Cyclisme

entretien

Gilles Goetghebuer est le directeur du magazine "Sport et vie". Il a déjà consacré de nombreux dossiers au dopage.

Seriez-vous étonné si les informations données par la presse flamande se révélaient exactes ?

Je ne peux pas me prononcer sur le cas personnel de Patrick Lefevere. Mais cela me paraît plausible. Patrick Lefevere appartient à une génération de sportifs qui étaient tout le temps sous amphétamines. Et pas seulement les sportifs d'ailleurs. Après la guerre, les amphétamines, c'était comme des bonbons. Tout le monde en consommait. Jean-Paul Sartre en prenait 20 comprimés par jour. Nombre de sportifs ont rencontré de graves problèmes. Certains ont été sevrés et s'en sont sortis. D'autres sont devenus fous.

Prendre des amphétamines, c'était alors normal ?

Les amphétamines étaient un peu les antidépresseurs d'aujourd'hui. En France, elles étaient en vente libre jusqu'en 1955. Anquetil, Coppi ont fait leur carrière avec des amphétamines. Ils s'en vantaient. Les amphétamines n'ont été considérées comme une drogue qu'au début des années 1970 et ce n'est qu'aujourd'hui qu'on les présente comme très nocives. C'est pour cela qu'on peut difficilement faire un procès aux coureurs de l'époque pour en avoir pris.

Patrick Lefevere aurait-il pu avoir été de "bon conseil" pour les coureurs qu'il a dirigés ?
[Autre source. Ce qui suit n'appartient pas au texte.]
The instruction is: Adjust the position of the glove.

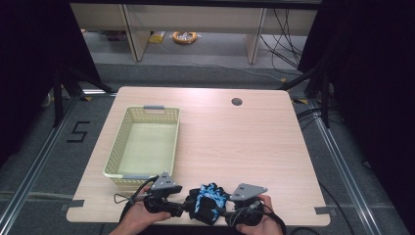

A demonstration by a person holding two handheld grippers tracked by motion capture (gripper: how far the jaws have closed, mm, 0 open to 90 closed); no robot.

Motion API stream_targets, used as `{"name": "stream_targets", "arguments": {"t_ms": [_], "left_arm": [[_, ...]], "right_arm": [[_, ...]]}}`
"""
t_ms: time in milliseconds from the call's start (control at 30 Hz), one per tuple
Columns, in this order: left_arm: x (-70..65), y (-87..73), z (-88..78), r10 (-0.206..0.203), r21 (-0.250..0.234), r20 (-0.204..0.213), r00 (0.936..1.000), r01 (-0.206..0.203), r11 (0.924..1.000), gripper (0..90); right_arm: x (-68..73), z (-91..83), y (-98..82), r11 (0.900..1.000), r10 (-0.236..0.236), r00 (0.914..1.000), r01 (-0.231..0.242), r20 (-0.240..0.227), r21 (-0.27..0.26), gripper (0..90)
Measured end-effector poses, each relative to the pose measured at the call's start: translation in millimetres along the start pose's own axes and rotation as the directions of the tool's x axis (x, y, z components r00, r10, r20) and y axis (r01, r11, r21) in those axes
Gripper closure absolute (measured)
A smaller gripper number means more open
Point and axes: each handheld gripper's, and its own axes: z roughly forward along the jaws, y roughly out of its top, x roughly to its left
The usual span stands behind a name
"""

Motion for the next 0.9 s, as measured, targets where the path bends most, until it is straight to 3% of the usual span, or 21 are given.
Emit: {"name": "stream_targets", "arguments": {"t_ms": [67, 100, 133, 267, 300, 367, 400, 433, 500, 533, 567, 600, 667, 700, 833, 900], "left_arm": [[-3.1, 2.6, 3.8, 0.007, -0.001, 0.008, 0.9999, -0.007, 1.0000, 35.3], [-4.1, 3.8, 5.6, 0.019, 0.016, 0.013, 0.9997, -0.019, 0.9997, 36.4], [-6.1, 4.2, 9.0, 0.007, 0.023, 0.021, 0.9997, -0.008, 0.9997, 37.0], [-10.5, 6.0, 17.5, 0.025, 0.048, 0.040, 0.9989, -0.027, 0.9985, 38.8], [-12.1, 6.4, 20.4, 0.029, 0.056, 0.049, 0.9984, -0.031, 0.9979, 39.1], [-14.4, 5.9, 24.3, 0.039, 0.073, 0.052, 0.9979, -0.043, 0.9964, 41.3], [-16.4, 4.7, 26.9, 0.021, 0.075, 0.055, 0.9983, -0.025, 0.9969, 42.5], [-16.2, 3.8, 28.3, 0.037, 0.086, 0.059, 0.9976, -0.042, 0.9954, 45.2], [-16.3, 1.4, 31.5, 0.072, 0.104, 0.049, 0.9962, -0.076, 0.9917, 53.9], [-18.2, -0.4, 33.5, 0.063, 0.093, 0.046, 0.9969, -0.067, 0.9934, 60.1], [-15.8, -0.6, 33.6, 0.107, 0.104, 0.036, 0.9936, -0.110, 0.9885, 65.4], [-16.3, -1.5, 33.8, 0.100, 0.103, 0.029, 0.9945, -0.103, 0.9894, 70.1], [-17.4, -1.4, 32.0, 0.123, 0.102, 0.022, 0.9922, -0.125, 0.9869, 79.1], [-18.5, -1.6, 31.8, 0.110, 0.092, 0.013, 0.9938, -0.111, 0.9896, 82.0], [-22.5, 1.8, 22.0, 0.144, 0.080, 0.023, 0.9893, -0.146, 0.9861, 85.2], [-28.0, 2.7, 16.6, 0.116, 0.039, 0.044, 0.9923, -0.118, 0.9922, 85.3]], "right_arm": [[-8.3, -2.5, -3.9, 0.998, 0.069, 0.9967, -0.069, 0.041, -0.010, 48.6], [-13.7, -2.5, -4.9, 0.997, 0.076, 0.9953, -0.075, 0.060, -0.016, 48.9], [-16.2, -1.5, -5.1, 0.994, 0.112, 0.9918, -0.112, 0.062, -0.015, 49.9], [-27.2, 11.9, -3.7, 0.987, 0.159, 0.9863, -0.159, 0.043, -0.011, 50.8], [-29.1, 15.1, -2.6, 0.987, 0.163, 0.9862, -0.163, 0.030, 0.011, 51.0], [-30.5, 24.4, -2.0, 0.980, 0.200, 0.9797, -0.200, 0.014, 0.002, 52.4], [-32.6, 27.7, -1.8, 0.983, 0.184, 0.9830, -0.184, 0.006, 0.004, 53.9], [-31.8, 28.0, -1.1, 0.977, 0.209, 0.9778, -0.208, -0.013, 0.048, 56.7], [-33.5, 33.2, -2.3, 0.981, 0.186, 0.9822, -0.185, -0.023, 0.054, 65.8], [-32.3, 35.6, -3.3, 0.981, 0.187, 0.9823, -0.187, -0.007, 0.049, 71.2], [-32.7, 35.4, -3.2, 0.983, 0.171, 0.9853, -0.170, -0.006, 0.066, 76.4], [-33.2, 35.8, -3.2, 0.985, 0.166, 0.9860, -0.165, -0.015, 0.055, 82.4], [-31.2, 34.2, -1.5, 0.988, 0.153, 0.9882, -0.153, -0.010, 0.027, 86.2], [-30.2, 31.7, 0.8, 0.992, 0.123, 0.9923, -0.123, -0.010, 0.022, 87.1], [-25.4, 21.3, 10.8, 0.998, 0.058, 0.9980, -0.058, -0.024, 0.013, 88.8], [-22.9, 16.4, 17.7, 1.000, 0.031, 0.9990, -0.031, -0.033, -0.002, 88.9]]}}
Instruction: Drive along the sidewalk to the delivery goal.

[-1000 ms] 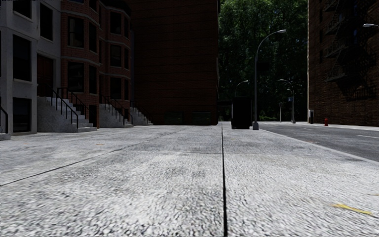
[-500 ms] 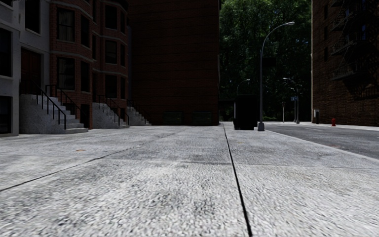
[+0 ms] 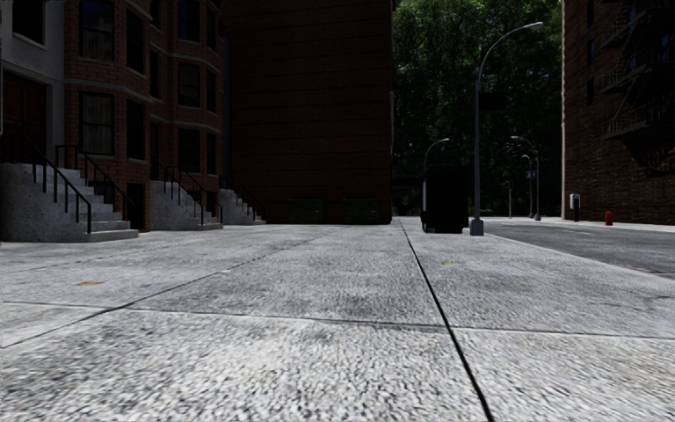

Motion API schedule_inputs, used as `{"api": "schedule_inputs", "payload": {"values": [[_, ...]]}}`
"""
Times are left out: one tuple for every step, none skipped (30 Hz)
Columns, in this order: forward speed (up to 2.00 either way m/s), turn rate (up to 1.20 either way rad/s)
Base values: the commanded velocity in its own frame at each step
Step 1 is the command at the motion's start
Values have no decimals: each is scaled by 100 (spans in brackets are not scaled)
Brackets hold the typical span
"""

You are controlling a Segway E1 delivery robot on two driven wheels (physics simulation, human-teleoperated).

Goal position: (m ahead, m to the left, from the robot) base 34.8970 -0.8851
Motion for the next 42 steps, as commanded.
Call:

Dans le dernier numéro de "Sport et Vie", on a passé en revue tous les directeurs sportifs. On a constaté que lorsqu'ils étaient eux-mêmes coureurs, ils ont pour la plupart un lourd passé en matière de dopage. Certains ont été contrôlés positifs (Guido Bontempi, Julian Gorospe, Roger Legeay, Marc Sergeant). D'autres ont été impliqués dans des affaires de dopage (Jean-René Bernaudeau, Erik Breuking, Manolo Sainz). D'autres encore ont de lourds soupçons qui pèsent sur eux (Johan Bruyneel, Bjarne Riis, Mauro Gianetti). Patrick Lefevere était pratiquement le seul dont le passé de coureur n'était pas entaché par une histoire de dopage, et le voilà maintenant rattrapé. Le gros problème est là. Le cyclisme ne parvient pas à se débarrasser de ceux qui sont responsables de la situation. Je suis dès lors assez pessimiste.

Pourquoi n'y a-t-il pas moyen de se débarrasser de ce fléau ?

Il faudrait du courage de la part des fédérations. Et encore. Ce ne sont pas les fédérations qui disposent du pouvoir financier. Ce sont les équipes et les organisateurs de course. Si une fédération décide de durcir le ton et d'exclure systématiquement ceux qui, de près ou de loin, ont été liés à une affaire de dopage, elle risque de se couper avec le milieu cycliste, qui pourra organiser ses petites courses de son côté.

Y a-t-il des coureurs "propres" aujourd'hui ?

Je le crois. Les choses se sont améliorées. Mais ces coureurs, on ne les retrouve sans doute pas dans les 20 premiers du Tour. Ce n'est quand même pas un hasard si vous retrouvez pendant un certain temps tous des Américains sur le podium, puis des Espagnols.

Il y a eu une période où on ne trouvait que des Belges...

Ah, mais les Belges ont été les rois du dopage. Et il en reste quelque chose manifestement. Regardez le nombre de soigneurs belges que l'on retrouve dans les équipes.